Quando è stato scoperto CVE-2026-68820?

Check Point Research ha segnalato la vulnerabilità al Microsoft Security Response Center il 28 luglio 2026. Microsoft ha confermato il problema il 31 luglio, assegnato l’identificatore CVE il 5 agosto e rilasciato la correzione di sicurezza l’11 agosto 2026 come parte del Patch Tuesday. Check Point ha osservato il giorno zero essere sfruttato in Operation Dream Job almeno dall’inizio di luglio 2026.

Qual è l’impatto di CVE-2026-68820 sui sistemi?

Lo sfruttamento riuscito concede privilegi SYSTEM, dando a un aggressore il più alto livello pratico di controllo su un host Windows. Questo può consentire interferenze con gli strumenti di sicurezza, accesso alle credenziali, persistenza, distribuzione di malware, furto di dati e ulteriore movimento laterale attraverso l’ambiente.

CVE-2026-68820 può ancora colpirmi nel 2026?

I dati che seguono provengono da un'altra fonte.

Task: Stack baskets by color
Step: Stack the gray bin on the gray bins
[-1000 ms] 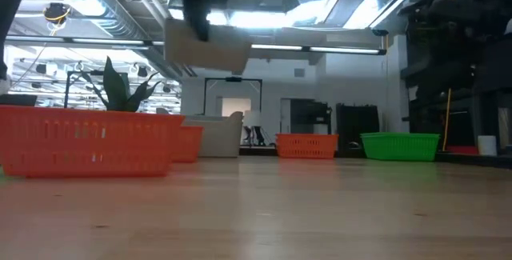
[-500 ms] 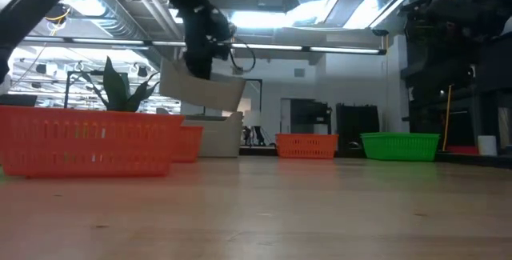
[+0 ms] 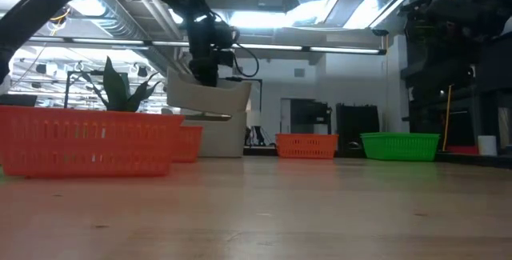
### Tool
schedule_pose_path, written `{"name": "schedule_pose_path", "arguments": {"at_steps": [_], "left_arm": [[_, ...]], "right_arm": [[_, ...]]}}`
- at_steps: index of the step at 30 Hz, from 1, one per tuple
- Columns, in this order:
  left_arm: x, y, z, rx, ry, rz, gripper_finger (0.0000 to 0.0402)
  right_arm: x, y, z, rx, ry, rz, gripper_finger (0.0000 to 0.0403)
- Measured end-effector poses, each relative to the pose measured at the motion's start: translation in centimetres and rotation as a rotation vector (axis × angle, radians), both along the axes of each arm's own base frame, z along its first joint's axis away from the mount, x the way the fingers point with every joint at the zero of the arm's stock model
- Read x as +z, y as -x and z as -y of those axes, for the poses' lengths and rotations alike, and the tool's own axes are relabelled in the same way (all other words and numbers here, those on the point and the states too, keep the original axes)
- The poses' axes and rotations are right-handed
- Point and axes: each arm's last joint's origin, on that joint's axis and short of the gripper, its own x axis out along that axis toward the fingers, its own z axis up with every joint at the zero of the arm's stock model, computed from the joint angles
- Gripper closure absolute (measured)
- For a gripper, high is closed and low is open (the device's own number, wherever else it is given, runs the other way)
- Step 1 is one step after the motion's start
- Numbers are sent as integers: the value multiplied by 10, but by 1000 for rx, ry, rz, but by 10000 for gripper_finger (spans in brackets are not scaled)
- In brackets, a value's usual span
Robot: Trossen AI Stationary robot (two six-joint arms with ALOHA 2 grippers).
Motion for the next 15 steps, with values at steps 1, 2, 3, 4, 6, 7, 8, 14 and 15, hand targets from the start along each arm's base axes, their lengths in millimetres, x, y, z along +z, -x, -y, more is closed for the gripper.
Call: {"name": "schedule_pose_path", "arguments": {"at_steps": [1, 2, 3, 4, 6, 7, 8, 14, 15], "left_arm": [[-3, -1, -1, -1, 7, -3, 402], [-6, -2, -2, -2, 17, -9, 402], [-11, -3, -3, -2, 28, -17, 402], [-16, -5, -4, -4, 35, -24, 402], [-25, -8, -6, 3, 53, -40, 402], [-30, -10, -7, 21, 60, -46, 401], [-33, -11, -9, 44, 60, -53, 400], [-33, -18, -5, 60, 35, -60, 372], [-32, -19, -4, 59, 30, -62, 368]], "right_arm": [[0, 0, 0, 0, 0, 0, 350], [0, 0, 0, 0, 0, 0, 350], [0, 0, 0, 0, 0, 0, 350], [0, 0, 0, 0, 0, 0, 350], [0, 0, 0, 0, 0, 0, 350], [0, 0, 0, 0, -1, 0, 350], [0, 0, 0, 0, -1, 0, 350], [0, 0, 0, 0, -1, 0, 350], [0, 0, 0, 0, -1, 0, 350]]}}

Sì. I sistemi Windows che non hanno ricevuto gli aggiornamenti di sicurezza di agosto 2026 da parte di Microsoft possono rimanere vulnerabili. Il rischio è particolarmente urgente perché lo sfruttamento è stato confermato prima che la patch fosse rilasciata e la vulnerabilità è già stata incorporata in una sofisticata campagna di intrusione di stato nazione.

Come posso proteggermi da CVE-2026-68820?

Applica immediatamente gli aggiornamenti di sicurezza di agosto 2026 di Microsoft e conferma che gli aggiornamenti e i riavvii richiesti siano stati completati su endpoint e server Windows. Le organizzazioni dovrebbero anche cercare escalation di privilegi SYSTEM sospette, malware a livello kernel e indicatori associati con la Operation Dream Job di Lazarus, specialmente sui sistemi che potrebbero essere stati compromessi prima della patch.